## Instructions to follow
Each line from the one holding "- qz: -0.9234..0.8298" to the end of the data below must be output verbatim, with no other lines.

## Provided material
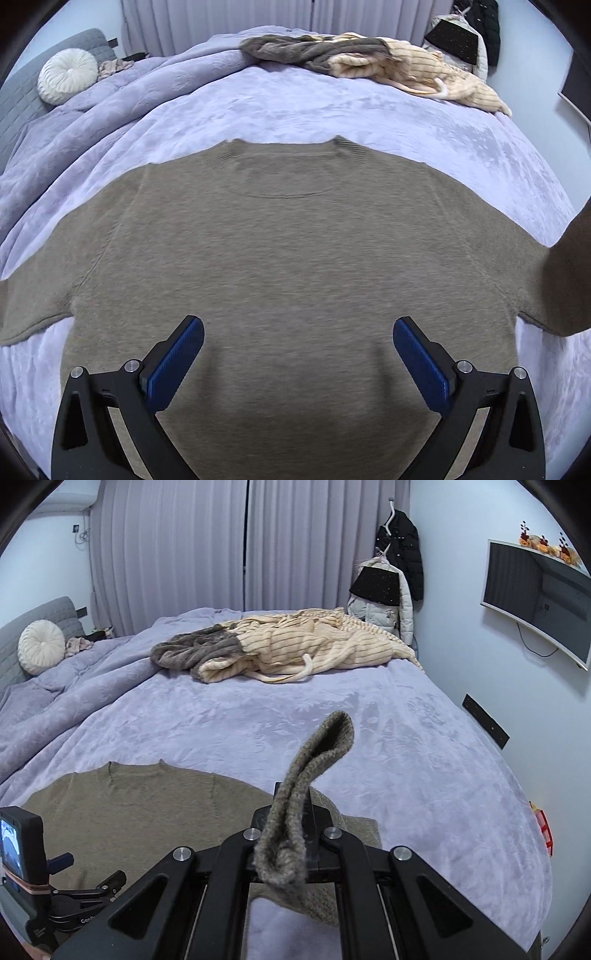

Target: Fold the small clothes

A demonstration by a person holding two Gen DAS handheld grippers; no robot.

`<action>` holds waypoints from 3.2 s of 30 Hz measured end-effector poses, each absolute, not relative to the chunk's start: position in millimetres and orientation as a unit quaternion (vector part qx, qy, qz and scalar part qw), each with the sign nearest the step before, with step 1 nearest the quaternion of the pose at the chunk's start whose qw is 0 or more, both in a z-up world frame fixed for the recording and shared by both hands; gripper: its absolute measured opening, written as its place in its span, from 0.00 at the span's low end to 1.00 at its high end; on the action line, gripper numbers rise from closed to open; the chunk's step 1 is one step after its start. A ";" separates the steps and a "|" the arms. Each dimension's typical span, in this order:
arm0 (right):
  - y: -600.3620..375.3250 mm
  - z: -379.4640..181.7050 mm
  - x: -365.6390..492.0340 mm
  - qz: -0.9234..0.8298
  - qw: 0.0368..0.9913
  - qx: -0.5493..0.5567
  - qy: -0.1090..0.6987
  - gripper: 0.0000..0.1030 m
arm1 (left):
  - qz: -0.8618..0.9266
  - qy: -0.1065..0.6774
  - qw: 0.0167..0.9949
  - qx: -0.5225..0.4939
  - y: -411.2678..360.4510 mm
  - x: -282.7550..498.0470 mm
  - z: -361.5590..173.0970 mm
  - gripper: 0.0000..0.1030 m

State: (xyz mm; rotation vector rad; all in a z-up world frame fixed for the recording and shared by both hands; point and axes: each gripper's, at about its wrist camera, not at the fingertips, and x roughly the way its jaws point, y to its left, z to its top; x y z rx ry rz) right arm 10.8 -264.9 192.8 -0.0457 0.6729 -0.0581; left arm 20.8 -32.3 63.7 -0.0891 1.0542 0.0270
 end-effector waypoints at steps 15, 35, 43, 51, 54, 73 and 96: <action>-140.2 195.4 35.1 0.041 0.937 -0.072 0.339 0.05 | 0.038 0.504 0.858 -0.086 45.1 4.9 43.6 1.00; 31.7 126.5 56.4 0.141 0.901 -0.129 0.388 0.05 | 0.074 0.485 0.855 -0.171 139.3 -30.6 43.9 1.00; 54.3 95.5 55.3 0.169 0.879 -0.132 0.425 0.05 | 0.078 0.486 0.850 -0.185 149.9 -41.7 39.7 1.00; 67.0 90.6 49.2 0.258 0.848 -0.090 0.454 0.66 | 0.086 0.486 0.847 -0.197 157.2 -57.4 41.9 1.00; 64.0 107.9 39.3 0.280 0.856 -0.081 0.428 0.71 | 0.095 0.480 0.849 -0.197 157.3 -62.9 47.3 1.00; -151.2 41.7 84.5 -0.040 0.861 -0.098 0.498 0.71 | 0.052 0.504 0.858 -0.078 67.6 51.8 39.5 1.00; -130.2 61.7 48.9 0.057 0.882 -0.103 0.456 0.75 | 0.014 0.496 0.864 -0.086 34.6 51.4 55.8 1.00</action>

## Result for this task
  - qz: -0.9234..0.8298
  - qw: 0.0368..0.9913
  - qx: -0.5493..0.5567
  - qy: -0.1090..0.6987
  - gripper: 0.0000..0.1030 m
arm1 (left):
  - qz: -0.8618..0.9266
  - qy: -0.1065..0.6774
  - qw: 0.0167..0.9949
  - qx: -0.5225..0.4939
  - y: -411.2678..360.4510 mm
  - x: -282.7550..498.0470 mm
  - z: -361.5590..173.0970 mm
  - gripper: 0.0000..0.1030 m

State: (xyz mm; rotation vector rad; all in a z-up world frame fixed for the recording and shared by both hands; point and axes: each gripper's, at about its wrist camera, not at the fingertips, and x roughly the way its jaws point, y to its left, z to its top; x y z rx ry rz) right arm 10.8 -264.9 192.8 -0.0457 0.6729 -0.0581; left arm 20.8 -32.3 63.7 -0.0891 1.0542 0.0270
 end-effector waypoints at steps 15, 35, 43, 51, 54, 73 and 96: <action>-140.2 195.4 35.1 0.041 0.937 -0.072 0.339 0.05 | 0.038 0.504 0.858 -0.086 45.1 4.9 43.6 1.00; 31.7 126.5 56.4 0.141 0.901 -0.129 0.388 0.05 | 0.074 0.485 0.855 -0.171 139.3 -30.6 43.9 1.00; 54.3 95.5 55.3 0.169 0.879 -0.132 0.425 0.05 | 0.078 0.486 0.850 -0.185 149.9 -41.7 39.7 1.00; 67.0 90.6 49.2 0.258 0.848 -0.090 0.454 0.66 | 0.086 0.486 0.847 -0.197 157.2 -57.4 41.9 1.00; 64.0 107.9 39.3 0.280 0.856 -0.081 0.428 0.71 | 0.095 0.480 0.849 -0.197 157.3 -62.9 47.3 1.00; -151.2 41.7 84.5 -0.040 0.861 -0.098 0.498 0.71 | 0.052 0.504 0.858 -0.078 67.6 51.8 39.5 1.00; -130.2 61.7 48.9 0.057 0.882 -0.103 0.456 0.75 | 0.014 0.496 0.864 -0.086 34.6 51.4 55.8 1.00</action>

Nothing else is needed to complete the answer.